GOAL OF THE EXERCISE - The output should be limited to the line holding "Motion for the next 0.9" and the lines after it through the end of the entries, each restated exactly.

────────

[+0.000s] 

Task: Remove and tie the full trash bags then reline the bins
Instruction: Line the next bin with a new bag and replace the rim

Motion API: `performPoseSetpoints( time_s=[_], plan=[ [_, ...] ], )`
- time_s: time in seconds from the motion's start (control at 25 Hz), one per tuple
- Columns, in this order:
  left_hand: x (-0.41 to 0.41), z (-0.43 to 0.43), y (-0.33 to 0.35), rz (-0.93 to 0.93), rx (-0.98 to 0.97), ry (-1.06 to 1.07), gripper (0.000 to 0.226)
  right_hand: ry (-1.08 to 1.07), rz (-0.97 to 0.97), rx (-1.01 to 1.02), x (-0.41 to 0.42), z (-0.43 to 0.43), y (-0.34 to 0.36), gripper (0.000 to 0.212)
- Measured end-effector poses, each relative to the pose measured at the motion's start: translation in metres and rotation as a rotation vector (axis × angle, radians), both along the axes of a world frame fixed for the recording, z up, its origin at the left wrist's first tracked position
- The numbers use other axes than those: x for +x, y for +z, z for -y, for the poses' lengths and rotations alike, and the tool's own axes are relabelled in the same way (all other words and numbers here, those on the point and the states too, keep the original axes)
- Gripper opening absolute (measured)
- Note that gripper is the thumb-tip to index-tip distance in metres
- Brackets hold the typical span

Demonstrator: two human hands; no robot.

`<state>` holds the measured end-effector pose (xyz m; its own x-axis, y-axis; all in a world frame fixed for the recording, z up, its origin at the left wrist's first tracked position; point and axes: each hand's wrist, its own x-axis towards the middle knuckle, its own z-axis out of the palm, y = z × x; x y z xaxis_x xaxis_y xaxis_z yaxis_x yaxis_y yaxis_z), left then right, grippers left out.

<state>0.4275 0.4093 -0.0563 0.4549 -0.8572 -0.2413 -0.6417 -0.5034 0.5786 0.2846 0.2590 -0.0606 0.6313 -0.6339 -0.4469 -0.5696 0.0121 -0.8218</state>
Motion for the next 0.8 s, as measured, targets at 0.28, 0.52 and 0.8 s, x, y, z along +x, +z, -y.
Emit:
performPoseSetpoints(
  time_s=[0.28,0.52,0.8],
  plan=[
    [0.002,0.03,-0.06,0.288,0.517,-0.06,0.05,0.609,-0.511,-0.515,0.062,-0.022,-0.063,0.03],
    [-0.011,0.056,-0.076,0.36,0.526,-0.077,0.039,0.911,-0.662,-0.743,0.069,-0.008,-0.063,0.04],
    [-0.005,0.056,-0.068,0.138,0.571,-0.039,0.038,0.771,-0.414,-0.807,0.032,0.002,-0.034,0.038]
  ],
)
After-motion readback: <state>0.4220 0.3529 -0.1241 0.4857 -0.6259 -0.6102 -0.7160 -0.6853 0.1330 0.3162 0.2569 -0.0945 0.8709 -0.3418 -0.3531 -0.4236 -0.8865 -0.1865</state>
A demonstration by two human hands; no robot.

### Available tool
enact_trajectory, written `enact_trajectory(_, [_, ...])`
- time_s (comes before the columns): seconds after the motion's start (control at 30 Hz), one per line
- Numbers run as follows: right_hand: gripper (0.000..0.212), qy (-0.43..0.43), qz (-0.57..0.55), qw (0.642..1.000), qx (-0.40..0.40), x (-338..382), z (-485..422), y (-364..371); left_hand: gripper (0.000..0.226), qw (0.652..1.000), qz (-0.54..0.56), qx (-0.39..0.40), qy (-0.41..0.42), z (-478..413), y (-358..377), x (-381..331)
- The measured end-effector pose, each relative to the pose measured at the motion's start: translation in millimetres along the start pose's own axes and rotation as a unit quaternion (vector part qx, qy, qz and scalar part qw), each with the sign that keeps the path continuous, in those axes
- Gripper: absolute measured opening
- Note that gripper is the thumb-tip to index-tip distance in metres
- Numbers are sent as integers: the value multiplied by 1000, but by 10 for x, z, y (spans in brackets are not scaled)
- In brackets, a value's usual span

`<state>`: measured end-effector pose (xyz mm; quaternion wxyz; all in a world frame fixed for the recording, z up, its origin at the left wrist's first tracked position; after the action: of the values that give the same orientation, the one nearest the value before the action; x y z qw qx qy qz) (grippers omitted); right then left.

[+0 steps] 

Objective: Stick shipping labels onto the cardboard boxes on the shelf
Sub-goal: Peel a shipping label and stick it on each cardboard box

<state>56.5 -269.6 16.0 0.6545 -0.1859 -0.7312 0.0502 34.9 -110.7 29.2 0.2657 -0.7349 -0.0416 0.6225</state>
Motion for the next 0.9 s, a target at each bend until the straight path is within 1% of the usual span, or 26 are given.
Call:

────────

EXPECTED ANSWER -
Motion for the next 0.9 s, a target at each bend until the straight path is within 1% of the usual span, or 26 are given.
Call:

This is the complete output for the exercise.